We made it! October half-term is here.
The first half-term can often feel the hardest. Getting back into the routines of school runs and after school clubs, new teachers, new classroom, for some new friends and new school. The evenings start to get shorter and with that feeling that winter is on its way. For some of us, a time to take a break, for others time to juggle work with holidays clubs or children at home.
Now, you may have thought that coming to the blog this week would give you some top tips to entertain your children this week… Sorry. No!
This week we are going to share the benefits of boredom!
We’ve all heard it at some point, perhaps many times a day during the holidays… “I’m bored…” It’s generally said in our least favourite tone of voice, the well-rehearsed whine, with over exaggerated and drawn-out additional syllables.
You can hear it in your head, can’t you? It can be a little bit like fingernails on a blackboard. What do you now, do you list all the games they can play with or the fact that you have only just returned for a morning’s outing and how could they possibly be bored?
Let’s start by reframing boredom – it’s actually a really good thing and great for our mental health too!
Babies look for brain stimulation and we provide them with shapes and colours, music and singing. It’s part of our role with young children to offer stimulation and learning opportunities and the brain recognises this stimulation positively. But we live in an over-stimulating world – the technological era that we now live in is too stimulating. Our children are the first generation of instant entertainment technology – it is available 24/7.
There is no need to be bored – they can have it all, right now!
- New game for the Xbox – download it.
- New Marvel Movie – DisneyPlus has it.
- Discover an artist they like – stream every track they’ve ever recorded, instantly!

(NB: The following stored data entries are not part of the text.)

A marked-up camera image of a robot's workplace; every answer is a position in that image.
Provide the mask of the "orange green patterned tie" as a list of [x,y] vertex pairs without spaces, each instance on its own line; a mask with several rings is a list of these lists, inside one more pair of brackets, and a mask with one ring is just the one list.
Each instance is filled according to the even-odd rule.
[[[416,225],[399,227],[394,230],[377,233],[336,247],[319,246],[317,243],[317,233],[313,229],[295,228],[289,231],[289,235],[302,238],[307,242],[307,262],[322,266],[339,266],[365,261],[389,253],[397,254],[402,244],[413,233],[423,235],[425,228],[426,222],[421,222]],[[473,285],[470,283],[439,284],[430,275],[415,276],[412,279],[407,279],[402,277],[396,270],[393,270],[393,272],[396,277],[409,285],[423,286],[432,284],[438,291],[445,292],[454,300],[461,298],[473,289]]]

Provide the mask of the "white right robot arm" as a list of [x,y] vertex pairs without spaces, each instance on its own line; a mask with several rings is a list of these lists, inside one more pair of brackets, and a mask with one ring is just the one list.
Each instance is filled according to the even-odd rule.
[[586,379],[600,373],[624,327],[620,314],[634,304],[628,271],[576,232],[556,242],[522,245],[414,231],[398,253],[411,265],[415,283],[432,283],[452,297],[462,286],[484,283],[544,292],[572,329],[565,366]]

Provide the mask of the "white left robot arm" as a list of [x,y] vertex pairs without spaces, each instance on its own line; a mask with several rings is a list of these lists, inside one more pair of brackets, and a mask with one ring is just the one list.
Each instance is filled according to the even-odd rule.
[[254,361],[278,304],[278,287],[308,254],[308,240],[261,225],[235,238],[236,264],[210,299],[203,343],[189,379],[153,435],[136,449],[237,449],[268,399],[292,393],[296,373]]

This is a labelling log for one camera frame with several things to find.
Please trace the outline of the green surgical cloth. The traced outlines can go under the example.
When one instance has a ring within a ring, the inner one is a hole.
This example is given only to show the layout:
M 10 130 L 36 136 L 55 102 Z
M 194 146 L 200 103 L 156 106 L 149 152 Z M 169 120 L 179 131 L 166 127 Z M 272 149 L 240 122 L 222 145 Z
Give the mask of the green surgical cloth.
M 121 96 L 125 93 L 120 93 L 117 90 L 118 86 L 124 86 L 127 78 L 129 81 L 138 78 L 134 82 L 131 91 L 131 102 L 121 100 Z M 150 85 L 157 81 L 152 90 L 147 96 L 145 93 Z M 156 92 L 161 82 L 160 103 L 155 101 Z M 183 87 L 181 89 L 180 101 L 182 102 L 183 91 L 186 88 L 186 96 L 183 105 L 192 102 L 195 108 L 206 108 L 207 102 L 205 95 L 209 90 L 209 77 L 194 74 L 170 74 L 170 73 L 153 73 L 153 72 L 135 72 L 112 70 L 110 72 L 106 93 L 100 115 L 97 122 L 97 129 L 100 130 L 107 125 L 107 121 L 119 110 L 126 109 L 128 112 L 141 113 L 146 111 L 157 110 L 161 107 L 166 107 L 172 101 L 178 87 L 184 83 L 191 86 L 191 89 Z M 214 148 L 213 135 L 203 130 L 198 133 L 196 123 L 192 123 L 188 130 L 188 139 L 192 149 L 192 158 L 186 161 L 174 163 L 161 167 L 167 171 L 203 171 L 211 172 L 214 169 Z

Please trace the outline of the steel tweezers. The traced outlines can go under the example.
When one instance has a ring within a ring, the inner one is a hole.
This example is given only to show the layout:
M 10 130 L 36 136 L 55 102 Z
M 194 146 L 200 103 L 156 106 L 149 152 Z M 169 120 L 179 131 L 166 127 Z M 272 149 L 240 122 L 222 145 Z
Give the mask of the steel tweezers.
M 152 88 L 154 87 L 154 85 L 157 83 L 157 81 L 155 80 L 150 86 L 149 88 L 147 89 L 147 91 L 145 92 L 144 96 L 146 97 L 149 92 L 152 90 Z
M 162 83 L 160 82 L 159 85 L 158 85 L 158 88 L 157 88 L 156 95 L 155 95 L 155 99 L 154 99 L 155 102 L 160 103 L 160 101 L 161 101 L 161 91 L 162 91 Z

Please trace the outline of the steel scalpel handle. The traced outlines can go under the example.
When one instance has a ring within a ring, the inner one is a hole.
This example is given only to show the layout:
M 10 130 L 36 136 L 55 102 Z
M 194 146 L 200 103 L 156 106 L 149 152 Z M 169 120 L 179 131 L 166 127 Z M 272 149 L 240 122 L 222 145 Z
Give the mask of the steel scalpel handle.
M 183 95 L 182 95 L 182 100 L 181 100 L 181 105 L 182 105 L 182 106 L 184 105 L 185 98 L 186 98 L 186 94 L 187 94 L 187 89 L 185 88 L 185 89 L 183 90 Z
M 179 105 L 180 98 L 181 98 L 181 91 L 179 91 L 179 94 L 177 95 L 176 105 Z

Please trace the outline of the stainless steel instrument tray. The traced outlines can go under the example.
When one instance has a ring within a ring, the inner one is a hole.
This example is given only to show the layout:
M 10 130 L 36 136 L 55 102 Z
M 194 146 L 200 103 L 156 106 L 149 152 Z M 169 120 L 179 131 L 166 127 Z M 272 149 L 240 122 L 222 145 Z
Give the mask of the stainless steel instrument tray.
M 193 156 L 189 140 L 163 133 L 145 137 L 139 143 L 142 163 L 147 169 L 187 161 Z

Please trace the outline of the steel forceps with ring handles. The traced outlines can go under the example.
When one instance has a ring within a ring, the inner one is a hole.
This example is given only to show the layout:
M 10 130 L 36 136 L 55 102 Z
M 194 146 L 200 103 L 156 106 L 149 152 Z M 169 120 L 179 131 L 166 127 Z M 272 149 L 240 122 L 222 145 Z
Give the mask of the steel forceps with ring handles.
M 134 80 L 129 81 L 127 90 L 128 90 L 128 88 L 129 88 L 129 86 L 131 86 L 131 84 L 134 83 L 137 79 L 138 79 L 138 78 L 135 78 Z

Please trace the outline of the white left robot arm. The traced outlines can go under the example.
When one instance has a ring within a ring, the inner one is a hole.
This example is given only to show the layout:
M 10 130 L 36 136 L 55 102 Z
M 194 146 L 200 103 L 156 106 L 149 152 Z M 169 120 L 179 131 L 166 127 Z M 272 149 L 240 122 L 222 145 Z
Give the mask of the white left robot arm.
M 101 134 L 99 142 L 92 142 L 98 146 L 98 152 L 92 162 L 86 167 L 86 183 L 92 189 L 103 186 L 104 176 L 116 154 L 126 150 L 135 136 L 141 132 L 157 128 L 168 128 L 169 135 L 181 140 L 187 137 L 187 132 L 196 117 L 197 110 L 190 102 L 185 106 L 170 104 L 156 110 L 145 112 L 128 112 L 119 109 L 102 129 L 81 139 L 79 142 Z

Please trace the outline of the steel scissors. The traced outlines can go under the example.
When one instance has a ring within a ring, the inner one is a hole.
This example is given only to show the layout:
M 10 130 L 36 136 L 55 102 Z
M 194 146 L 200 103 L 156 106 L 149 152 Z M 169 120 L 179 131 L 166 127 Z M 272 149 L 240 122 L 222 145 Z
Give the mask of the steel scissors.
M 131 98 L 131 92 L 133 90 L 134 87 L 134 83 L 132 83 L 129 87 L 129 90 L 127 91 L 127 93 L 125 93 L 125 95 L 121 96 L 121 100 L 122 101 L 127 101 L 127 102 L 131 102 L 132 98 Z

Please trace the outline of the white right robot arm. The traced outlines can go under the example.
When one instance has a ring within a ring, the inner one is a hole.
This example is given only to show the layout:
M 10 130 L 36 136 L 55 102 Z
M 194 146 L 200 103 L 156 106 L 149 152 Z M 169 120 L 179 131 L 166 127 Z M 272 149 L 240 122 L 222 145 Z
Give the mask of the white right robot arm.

Despite the instant gratification that is available to them, and even it you haven’t ‘unplugged’ them – you are still likely to hear the words “I’m bored”.
We know there are benefits to this instant world we live in. Technology seems to be wired into their DNA – they can navigate the TV streaming and switch between gaming consoles and tablets so fast that our heads spin. This stimulating world gives a release of dopamine, the chemical associated with feeling good. When we stop being stimulated (excited) and we are no longer getting that hit of dopamine, we can feel that lack and interpret it as boredom, or even low mood or depression. But it is during these times of boredom that we can actually be at our most creative, our subconscious mind gets an opportunity to daydream.
Boredom and Creativity
Researchers agree that children experiencing periods of boredom:
- Develop their ability to be creative and productive.
- Provides a nice break from the over-stimulation of the busy, constantly connected technological era we live in.
- Can lead to thinking out-side the box – it develops resilience and grit and gives an opportunity to try things out without a fear of failure.
- Being creative also allows opportunity to try new things and boost self-esteem.
When children are bored there is an opportunity for their imagination to spark!
So, how can we encourage creativity and give them those opportunities for their imagination to spark – without stepping in and being the entertainment?
- If our children have access to books, colourings pens, blankets and cushions – it won’t be long before you find them reading, drawing or building a den.
- Encourage outdoors time – a walk, bike ride or some form of play in a more natural setting.
- Get them to come up with a long list of activities they enjoy doing and get them to write or draw them on different cards that they can randomly select next time they feel the boredom creeping up. This allows them to take more autonomy but also adds the element of fun and surprise.
- Get them involved with household chores – sometime the best, most meaningful conversations Youth Fairy Sian has with her kids are when they are folding away the washing together.
- Encourage their creativity – those amazon delivery boxes could make great spaceships, jewellery boxes or anything else their creative minds can conjuror up.
- Create a “creative box” filled with pens, paper, crafts, reading books and magazines that you can direct them to when those dreaded words are uttered.
- We can be a good role model too. If we expect our children to unplug, we must be prepared to set the example – put that phone down and let your mind go for a wander. When was the last time you allowed yourself to be bored? When did you last sit and colour, read a book, or just allow yourself to daydream?
We hope some of these ideas will help you and your children embrace boredom a little more easily but if you do find yourself at a loose end and in serious need of entertainment then you can always read our previous blog “A Breath of Fresh Air” for ideas too.